Problem Classification

This problem is within the Binary Trees. The main elements to consider in this problem are:

  1. The problem refers to a binary tree, which is a type of data structure where each node has at most two children, commonly designated as the left child and the right child.

  2. The concept of the length of the diameter of the tree is introduced. The diameter of a binary tree is the length of the longest path between any two nodes in a tree, where the length is determined by the number of edges.

  3. It’s specified that the longest path may or may not pass through the root, which adds an additional consideration when searching for the longest path.

This problem can be further classified as a tree traversal problem, as we need to navigate the tree to find the longest path between any two nodes. In terms of complexity, it can be considered a combinatorial optimization problem because there are multiple possible paths, but we need to find the path that maximizes the number of edges.

Additionally, this problem could be seen as an instance of Depth-First Search (DFS) or Dynamic Programming. DFS because we need to traverse the tree deeply to find the longest path, and Dynamic Programming because the longest path to any node can be calculated by optimally combining the longest paths in its left and right subtrees.

Identifying Problem Isomorphism

Can you help me with finding the isomorphism for this problem?

Which problem does this problem map to the corresponding isomorphic problem on Leetcode ?

How did you identify that this problem is a variation of problem?

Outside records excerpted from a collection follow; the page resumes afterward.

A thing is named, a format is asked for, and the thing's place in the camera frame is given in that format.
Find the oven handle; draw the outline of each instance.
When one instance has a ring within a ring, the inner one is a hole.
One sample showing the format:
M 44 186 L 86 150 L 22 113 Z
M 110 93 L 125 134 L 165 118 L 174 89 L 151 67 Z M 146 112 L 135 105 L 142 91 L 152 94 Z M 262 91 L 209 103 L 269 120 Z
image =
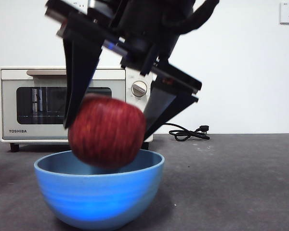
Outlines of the oven handle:
M 66 70 L 27 70 L 32 77 L 66 77 Z

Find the plug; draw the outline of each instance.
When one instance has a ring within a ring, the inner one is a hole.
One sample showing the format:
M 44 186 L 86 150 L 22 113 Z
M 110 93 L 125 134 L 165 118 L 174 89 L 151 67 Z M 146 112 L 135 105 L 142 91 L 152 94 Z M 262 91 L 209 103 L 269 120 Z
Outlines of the plug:
M 209 126 L 208 125 L 202 125 L 199 127 L 199 131 L 201 131 L 202 133 L 207 134 L 207 131 L 209 131 Z

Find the oven knob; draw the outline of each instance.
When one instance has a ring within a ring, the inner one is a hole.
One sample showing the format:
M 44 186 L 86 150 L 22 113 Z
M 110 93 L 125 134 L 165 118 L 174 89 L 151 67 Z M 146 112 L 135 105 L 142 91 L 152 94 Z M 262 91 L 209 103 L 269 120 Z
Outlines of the oven knob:
M 142 97 L 146 94 L 146 84 L 142 81 L 136 81 L 131 86 L 132 93 L 137 97 Z

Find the black cable bundle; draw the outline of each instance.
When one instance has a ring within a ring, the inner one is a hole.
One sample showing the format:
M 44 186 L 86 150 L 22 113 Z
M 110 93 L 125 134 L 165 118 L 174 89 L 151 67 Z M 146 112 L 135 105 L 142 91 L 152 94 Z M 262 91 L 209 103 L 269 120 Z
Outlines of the black cable bundle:
M 199 128 L 197 128 L 195 131 L 189 131 L 186 128 L 181 127 L 180 125 L 176 125 L 176 124 L 172 124 L 172 123 L 165 123 L 164 125 L 171 125 L 171 126 L 175 126 L 178 128 L 181 128 L 182 130 L 171 130 L 169 131 L 169 134 L 171 134 L 172 136 L 174 136 L 174 138 L 177 141 L 186 141 L 187 139 L 193 137 L 198 137 L 201 139 L 205 139 L 205 140 L 209 140 L 210 137 L 207 136 L 207 131 L 209 130 L 209 126 L 208 125 L 202 125 Z M 185 138 L 183 139 L 179 139 L 178 137 L 181 136 L 185 136 Z

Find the oven foot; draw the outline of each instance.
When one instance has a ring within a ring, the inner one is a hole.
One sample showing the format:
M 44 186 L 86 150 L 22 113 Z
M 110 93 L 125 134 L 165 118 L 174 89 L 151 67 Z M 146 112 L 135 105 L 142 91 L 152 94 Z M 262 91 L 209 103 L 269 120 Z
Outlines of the oven foot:
M 12 153 L 16 153 L 19 151 L 19 144 L 10 143 L 10 149 Z
M 144 142 L 143 145 L 141 146 L 141 149 L 149 150 L 149 143 Z

Language Agnostic Coding Drills

  1. Dissecting the code into distinct concepts:

    • Data structures (Binary Trees): Understanding of binary tree data structure, including its properties, and the TreeNode data type.
    • Function Definition: The process of defining a function and its associated parameters.
    • Recursion: The code employs recursive function calls to traverse the binary tree and calculate its depth.
    • Conditional Statements: The use of if/else statements to control the flow of the function based on whether a node exists.
    • Comparison Operations: Comparing two variables (the depths of left and right subtrees in this case).
    • Mathematical Operations: The use of addition and the max function to calculate the maximum depth of a tree.
    • Nested Function: The concept of defining a function within another function.
    • Optional Parameters: The use of Optional in the function parameters, meaning the parameter could either hold a value or be None.
    • Type Hints: The use of type hints in the function definition to specify expected types of arguments and return type.
  2. Ordering the concepts based on difficulty:

    • Function Definition: The process of defining a function. It is a fundamental concept and is easy to understand.
    • Conditional Statements: They control the flow of the program, an early concept learned in programming.
    • Comparison Operations: Comparing two variables is a fundamental concept in programming.
    • Mathematical Operations: Addition and the max function are simple and widely used operations.
    • Type Hints: They add clarity to code but require some understanding of Python’s typing system.
    • Optional Parameters: Slightly more advanced as it allows for more flexible function arguments.
    • Data structures (Binary Trees): This concept requires understanding of specific data structures, which can be a bit more complex.
    • Recursion: This concept can be difficult to grasp for beginners because it involves the function calling itself.
    • Nested Function: A more advanced concept, understanding how scope works in Python is necessary to correctly use and understand nested functions.
  3. Problem-solving approach:

The solution first defines a helper function depth to calculate the maximum depth of a given tree. This is done recursively, where for a given node, the function computes the maximum depth of its left and right subtrees and adds 1 to it. If the node is None (indicating it’s a leaf node), it returns 0.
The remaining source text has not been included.